# How to complete this task:
Bring together every line in the data that includes "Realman".

(Items from a dataset)
—————

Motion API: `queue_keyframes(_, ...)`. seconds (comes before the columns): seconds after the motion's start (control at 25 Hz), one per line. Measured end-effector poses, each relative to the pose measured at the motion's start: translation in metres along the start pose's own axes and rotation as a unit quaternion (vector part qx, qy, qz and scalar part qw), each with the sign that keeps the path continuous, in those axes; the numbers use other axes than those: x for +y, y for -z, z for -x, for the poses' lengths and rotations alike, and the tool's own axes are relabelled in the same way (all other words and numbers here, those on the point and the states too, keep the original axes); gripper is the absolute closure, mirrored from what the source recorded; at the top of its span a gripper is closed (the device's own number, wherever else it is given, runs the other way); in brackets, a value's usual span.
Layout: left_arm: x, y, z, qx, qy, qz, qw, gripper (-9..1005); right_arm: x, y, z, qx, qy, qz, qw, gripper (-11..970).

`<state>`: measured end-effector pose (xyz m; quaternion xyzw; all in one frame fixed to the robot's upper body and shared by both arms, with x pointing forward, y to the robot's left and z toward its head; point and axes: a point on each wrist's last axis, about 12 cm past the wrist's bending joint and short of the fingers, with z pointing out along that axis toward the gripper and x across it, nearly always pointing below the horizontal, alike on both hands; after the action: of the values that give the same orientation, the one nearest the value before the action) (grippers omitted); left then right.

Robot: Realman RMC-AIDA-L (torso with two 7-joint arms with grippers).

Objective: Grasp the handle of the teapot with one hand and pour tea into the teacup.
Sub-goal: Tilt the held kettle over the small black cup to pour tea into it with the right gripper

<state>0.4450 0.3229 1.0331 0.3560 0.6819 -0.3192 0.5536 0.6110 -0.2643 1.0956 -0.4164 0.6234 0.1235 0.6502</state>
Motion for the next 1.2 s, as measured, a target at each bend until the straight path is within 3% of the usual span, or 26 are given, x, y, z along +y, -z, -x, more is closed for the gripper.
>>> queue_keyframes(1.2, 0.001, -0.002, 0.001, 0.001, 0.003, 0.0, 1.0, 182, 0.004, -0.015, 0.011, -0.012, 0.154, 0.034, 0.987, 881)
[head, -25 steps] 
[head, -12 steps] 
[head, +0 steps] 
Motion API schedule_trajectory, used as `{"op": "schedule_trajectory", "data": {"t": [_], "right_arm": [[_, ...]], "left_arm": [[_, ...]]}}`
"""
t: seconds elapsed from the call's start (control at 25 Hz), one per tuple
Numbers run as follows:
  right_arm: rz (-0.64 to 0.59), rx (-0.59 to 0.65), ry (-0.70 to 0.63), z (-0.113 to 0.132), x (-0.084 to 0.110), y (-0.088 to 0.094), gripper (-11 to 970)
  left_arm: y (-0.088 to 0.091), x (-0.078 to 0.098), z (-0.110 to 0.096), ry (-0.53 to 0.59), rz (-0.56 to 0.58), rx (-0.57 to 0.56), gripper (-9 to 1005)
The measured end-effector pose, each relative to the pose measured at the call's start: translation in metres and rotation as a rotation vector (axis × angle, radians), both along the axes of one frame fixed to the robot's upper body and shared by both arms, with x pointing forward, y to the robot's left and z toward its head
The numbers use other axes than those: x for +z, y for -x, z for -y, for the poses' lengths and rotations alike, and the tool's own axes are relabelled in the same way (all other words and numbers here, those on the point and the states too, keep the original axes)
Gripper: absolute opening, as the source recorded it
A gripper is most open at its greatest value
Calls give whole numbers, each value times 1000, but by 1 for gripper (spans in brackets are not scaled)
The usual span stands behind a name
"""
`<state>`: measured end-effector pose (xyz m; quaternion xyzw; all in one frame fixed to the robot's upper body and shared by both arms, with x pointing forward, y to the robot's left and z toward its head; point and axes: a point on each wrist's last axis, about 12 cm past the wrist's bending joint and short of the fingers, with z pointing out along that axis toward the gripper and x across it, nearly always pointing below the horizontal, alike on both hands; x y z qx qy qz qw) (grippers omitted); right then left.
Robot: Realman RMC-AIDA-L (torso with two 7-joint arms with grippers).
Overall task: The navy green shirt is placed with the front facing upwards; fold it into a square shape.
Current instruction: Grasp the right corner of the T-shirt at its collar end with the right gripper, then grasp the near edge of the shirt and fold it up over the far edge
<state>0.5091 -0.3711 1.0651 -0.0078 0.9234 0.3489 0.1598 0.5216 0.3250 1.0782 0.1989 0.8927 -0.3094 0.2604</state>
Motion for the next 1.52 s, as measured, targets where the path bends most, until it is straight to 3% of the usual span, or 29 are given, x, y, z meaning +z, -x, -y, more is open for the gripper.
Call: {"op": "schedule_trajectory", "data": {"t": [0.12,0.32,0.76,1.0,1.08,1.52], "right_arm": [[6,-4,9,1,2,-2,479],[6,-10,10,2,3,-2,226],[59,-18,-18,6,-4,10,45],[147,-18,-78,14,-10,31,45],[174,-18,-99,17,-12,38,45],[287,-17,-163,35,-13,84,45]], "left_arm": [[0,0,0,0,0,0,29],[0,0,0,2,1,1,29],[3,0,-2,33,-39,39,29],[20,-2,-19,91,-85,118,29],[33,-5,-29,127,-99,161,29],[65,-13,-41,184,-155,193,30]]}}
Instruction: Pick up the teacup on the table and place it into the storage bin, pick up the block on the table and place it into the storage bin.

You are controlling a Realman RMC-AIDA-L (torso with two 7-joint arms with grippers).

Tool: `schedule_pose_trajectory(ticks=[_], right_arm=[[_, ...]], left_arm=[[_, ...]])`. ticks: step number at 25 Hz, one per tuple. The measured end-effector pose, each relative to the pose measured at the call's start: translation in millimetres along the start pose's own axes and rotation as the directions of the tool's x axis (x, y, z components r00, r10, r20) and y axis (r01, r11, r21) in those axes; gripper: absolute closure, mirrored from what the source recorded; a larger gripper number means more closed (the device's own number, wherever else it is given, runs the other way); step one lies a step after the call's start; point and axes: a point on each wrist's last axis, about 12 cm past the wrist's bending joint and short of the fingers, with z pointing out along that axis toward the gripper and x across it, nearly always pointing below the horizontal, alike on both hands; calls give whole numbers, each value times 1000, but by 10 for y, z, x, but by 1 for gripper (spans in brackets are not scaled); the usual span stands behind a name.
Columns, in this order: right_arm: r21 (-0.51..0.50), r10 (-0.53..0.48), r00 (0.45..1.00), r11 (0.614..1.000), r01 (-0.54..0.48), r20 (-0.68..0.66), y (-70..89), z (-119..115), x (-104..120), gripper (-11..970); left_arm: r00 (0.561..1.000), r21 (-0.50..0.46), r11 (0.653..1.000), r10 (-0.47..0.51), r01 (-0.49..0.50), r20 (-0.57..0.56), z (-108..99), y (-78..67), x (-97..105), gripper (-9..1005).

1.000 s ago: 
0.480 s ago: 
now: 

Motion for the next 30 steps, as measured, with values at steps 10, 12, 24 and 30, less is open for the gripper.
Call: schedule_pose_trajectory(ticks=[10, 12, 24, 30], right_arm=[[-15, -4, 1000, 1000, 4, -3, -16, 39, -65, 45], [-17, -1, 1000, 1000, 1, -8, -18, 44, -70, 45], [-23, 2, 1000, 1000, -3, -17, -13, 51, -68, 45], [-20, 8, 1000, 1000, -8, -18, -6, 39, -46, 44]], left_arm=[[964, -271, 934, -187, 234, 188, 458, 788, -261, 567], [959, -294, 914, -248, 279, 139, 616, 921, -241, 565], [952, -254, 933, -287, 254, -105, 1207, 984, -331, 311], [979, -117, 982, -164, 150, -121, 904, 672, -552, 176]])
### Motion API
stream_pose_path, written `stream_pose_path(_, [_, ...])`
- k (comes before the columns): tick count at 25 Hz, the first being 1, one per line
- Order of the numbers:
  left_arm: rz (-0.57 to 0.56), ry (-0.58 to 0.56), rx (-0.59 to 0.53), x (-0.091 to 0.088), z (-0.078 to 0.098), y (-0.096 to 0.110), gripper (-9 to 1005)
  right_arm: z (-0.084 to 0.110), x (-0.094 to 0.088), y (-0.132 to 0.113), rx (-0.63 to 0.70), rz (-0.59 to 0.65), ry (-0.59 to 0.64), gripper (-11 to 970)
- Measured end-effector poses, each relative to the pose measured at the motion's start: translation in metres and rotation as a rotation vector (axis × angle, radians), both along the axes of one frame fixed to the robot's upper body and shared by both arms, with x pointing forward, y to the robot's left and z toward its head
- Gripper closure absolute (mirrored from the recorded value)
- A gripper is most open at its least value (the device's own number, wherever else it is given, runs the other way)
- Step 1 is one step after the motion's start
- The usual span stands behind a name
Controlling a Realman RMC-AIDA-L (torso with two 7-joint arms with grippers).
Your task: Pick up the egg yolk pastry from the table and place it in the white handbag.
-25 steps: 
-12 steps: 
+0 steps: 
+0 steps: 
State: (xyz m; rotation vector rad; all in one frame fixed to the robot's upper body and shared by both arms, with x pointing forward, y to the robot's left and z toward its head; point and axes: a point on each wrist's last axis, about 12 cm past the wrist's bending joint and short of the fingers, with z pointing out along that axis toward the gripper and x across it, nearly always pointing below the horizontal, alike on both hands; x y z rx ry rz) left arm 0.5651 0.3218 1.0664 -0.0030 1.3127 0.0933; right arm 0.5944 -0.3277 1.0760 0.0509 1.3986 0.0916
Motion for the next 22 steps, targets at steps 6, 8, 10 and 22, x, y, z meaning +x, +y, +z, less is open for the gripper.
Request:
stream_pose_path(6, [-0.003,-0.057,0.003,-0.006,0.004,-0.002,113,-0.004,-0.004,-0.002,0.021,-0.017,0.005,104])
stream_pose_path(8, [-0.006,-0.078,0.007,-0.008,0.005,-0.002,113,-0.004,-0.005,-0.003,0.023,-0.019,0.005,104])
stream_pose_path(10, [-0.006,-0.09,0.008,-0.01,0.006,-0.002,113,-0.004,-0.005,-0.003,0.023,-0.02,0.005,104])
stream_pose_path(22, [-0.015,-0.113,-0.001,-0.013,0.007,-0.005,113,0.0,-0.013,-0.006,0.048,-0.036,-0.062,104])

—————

# Task output:
Robot: Realman RMC-AIDA-L (torso with two 7-joint arms with grippers).
Robot: Realman RMC-AIDA-L (torso with two 7-joint arms with grippers).
You are controlling a Realman RMC-AIDA-L (torso with two 7-joint arms with grippers).
Controlling a Realman RMC-AIDA-L (torso with two 7-joint arms with grippers).

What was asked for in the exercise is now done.